Obs-Obs correlation matrix#
- bullkpy.tl.obs_obs_corr_matrix(adata, *, focus, against=None, obs_keys=None, method='pearson', drop_na=True, batch_key=None, batch_mode='none', covariates=None, return_p=False, return_q=False)[source]#
Correlation matrix between numeric obs columns (focus × against). Returns wide matrix (rows=focus, cols=against). Optionally returns p-values and q-values matrices.
Compute a correlation matrix between numeric sample-level variables stored in adata.obs.
This function returns a wide matrix (rows = focus, columns = against) with correlation
coefficients, and can optionally also return the corresponding p-value and q-value (FDR)
matrices.
What it does#
Selects numeric columns from adata.obs (optionally restricted by obs_keys)

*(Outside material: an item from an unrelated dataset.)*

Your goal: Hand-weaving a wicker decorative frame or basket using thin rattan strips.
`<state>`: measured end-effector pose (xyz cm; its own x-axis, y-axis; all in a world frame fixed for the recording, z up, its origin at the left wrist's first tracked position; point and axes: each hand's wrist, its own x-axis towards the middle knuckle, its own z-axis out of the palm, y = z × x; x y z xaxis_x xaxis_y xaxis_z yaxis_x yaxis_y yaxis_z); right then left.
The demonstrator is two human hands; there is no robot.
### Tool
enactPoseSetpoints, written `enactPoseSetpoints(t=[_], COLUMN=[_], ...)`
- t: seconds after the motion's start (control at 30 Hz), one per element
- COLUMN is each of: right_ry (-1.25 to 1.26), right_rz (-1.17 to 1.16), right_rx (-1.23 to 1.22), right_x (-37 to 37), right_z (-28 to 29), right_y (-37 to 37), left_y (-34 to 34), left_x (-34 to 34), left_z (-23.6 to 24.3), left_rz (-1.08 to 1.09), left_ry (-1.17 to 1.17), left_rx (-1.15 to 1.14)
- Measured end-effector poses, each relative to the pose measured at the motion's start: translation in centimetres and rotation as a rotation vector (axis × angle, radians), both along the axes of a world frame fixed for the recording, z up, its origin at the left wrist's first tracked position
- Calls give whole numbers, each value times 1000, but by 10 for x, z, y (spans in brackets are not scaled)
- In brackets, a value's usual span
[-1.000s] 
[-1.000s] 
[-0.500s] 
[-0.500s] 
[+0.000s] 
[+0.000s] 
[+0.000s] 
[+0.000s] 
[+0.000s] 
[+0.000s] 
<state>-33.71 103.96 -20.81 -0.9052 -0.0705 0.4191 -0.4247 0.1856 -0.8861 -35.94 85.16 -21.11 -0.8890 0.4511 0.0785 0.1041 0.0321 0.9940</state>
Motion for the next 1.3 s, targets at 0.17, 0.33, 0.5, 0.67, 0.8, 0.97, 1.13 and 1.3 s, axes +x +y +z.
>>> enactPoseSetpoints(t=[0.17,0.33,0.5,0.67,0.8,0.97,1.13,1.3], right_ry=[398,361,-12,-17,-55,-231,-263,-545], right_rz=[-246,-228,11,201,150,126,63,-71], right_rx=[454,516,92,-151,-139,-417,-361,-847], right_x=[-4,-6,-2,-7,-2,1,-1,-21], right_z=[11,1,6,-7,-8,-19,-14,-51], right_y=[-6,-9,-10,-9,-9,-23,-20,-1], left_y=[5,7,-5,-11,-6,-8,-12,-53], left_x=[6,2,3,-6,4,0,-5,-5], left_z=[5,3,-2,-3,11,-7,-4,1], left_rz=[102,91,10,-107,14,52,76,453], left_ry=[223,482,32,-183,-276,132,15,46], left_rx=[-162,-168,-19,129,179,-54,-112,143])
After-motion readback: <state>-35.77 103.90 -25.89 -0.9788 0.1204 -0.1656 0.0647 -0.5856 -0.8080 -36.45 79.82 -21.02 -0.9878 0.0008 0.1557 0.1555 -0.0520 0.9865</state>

Computes correlations for all pairs focus × against
Uses batch-aware correlation if batch_key / batch_mode / covariates are provided
Optionally returns: • raw p-values (return_p=True) • BH-FDR q-values across all tested entries (return_q=True)
Parameters#
adata
AnnData object with sample-level metadata in .obs.
focus
One obs column name or a list of obs column names. These define the rows of the matrix.
against
Optional list of obs column names defining the columns of the matrix.
If None (default), uses all other numeric obs columns not in focus.
obs_keys
Optional list of obs column names used to define the numeric universe.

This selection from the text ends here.